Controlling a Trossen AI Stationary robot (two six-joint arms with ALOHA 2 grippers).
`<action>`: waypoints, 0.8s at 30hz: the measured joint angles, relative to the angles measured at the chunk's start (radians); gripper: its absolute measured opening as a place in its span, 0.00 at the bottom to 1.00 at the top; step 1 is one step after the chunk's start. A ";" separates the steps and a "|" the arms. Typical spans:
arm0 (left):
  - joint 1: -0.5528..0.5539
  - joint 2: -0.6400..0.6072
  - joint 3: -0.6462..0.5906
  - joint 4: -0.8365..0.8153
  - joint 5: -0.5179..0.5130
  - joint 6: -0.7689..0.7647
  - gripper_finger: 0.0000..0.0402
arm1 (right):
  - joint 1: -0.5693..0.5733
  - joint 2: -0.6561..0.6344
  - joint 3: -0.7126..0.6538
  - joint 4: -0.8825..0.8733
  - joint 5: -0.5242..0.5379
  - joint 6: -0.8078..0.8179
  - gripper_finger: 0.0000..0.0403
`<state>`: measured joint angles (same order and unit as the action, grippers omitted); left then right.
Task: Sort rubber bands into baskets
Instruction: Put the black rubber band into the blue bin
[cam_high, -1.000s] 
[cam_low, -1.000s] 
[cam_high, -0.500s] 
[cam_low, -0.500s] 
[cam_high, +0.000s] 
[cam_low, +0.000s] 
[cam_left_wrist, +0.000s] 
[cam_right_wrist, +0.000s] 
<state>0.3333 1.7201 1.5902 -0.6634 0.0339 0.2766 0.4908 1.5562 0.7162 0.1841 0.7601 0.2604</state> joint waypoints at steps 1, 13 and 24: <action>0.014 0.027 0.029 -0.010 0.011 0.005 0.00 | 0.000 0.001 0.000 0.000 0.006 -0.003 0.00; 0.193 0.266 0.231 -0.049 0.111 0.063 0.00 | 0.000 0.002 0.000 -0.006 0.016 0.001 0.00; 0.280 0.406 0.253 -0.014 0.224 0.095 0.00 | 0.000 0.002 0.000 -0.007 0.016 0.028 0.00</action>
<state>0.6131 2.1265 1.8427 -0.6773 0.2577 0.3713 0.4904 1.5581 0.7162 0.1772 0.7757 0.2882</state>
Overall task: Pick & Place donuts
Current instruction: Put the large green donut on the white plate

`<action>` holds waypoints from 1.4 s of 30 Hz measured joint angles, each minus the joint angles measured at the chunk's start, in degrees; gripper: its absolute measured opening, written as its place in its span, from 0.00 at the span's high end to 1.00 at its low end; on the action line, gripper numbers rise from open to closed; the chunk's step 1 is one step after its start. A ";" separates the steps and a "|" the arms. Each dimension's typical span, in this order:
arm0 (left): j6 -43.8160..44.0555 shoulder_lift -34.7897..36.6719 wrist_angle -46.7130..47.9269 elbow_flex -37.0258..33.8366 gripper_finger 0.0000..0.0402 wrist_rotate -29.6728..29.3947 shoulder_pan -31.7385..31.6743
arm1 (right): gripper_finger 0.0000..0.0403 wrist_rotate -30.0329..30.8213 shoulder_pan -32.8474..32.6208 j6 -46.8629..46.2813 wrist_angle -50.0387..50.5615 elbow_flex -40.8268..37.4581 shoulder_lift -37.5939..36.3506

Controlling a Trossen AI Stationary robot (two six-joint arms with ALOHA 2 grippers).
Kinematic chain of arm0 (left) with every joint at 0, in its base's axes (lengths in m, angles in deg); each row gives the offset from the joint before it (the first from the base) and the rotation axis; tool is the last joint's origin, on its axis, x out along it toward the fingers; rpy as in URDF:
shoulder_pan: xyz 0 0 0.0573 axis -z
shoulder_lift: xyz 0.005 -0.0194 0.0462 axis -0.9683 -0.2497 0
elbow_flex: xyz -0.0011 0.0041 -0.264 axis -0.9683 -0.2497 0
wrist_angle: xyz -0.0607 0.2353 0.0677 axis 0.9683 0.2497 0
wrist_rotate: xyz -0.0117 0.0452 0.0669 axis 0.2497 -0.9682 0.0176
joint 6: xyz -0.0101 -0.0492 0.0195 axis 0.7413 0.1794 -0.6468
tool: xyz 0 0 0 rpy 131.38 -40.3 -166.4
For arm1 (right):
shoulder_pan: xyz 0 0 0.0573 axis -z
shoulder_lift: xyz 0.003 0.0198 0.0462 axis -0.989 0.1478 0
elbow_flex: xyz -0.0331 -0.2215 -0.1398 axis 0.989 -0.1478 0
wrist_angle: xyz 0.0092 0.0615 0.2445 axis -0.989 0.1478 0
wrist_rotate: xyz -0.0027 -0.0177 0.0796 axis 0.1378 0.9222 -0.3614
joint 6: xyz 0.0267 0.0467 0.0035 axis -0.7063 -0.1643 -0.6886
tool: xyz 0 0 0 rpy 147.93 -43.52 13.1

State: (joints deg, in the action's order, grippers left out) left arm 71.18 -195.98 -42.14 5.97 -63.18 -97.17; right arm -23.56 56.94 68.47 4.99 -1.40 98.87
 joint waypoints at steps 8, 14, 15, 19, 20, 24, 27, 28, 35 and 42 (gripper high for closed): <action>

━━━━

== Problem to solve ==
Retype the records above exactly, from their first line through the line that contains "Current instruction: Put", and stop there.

== Your response ==
Controlling a Trossen AI Stationary robot (two six-joint arms with ALOHA 2 grippers).
`<action>`: waypoints, 0.8s at 30hz: the measured joint angles, relative to the angles measured at the chunk's start (radians); gripper: its absolute measured opening as a place in its span, 0.00 at the bottom to 1.00 at the top; step 1 is one step after the chunk's start. A ";" separates the steps and a "|" the arms. Typical spans:
arm0 (left):
  - joint 1: -0.5528..0.5539
  - joint 2: -0.6400..0.6072
  - joint 3: -0.6462..0.5906
  - joint 4: -0.8365..0.8153
  - joint 5: -0.5179..0.5130
  - joint 6: -0.7689..0.7647
  - gripper_finger: 0.0000..0.0402
arm1 (right):
  - joint 1: -0.5693..0.5733
  - joint 2: -0.6561..0.6344
  - joint 3: -0.7126..0.6538
  - joint 4: -0.8825..0.8733
  - joint 5: -0.5242..0.5379
  - joint 6: -0.8078..0.8179
  - gripper_finger: 0.0000..0.0403
`<state>`: measured joint angles (same order and unit as the action, grippers omitted); left then right.
Task: Sort rubber bands into baskets
Instruction: Put the black rubber band into the blue bin
[cam_high, -1.000s] 
[cam_low, -1.000s] 
[cam_high, -0.500s] 
[cam_low, -0.500s] 
[cam_high, +0.000s] 
[cam_low, +0.000s] 
[cam_left_wrist, +0.000s] 
[cam_right_wrist, +0.000s] 
<state>0.3333 1.7201 1.5902 -0.6634 0.0339 0.2766 0.4908 1.5562 0.7162 0.1841 0.7601 0.2604</state> joint waypoints at steps 1, 13 and 24: <action>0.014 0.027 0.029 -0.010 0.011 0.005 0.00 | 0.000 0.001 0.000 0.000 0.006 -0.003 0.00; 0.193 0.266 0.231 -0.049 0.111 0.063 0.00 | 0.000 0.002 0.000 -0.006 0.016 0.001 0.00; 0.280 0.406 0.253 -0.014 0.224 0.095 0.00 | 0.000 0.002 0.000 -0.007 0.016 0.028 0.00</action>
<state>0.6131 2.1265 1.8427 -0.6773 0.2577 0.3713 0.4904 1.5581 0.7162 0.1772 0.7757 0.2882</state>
Overall task: Pick & Place donuts
Current instruction: Put the large green donut on the white plate

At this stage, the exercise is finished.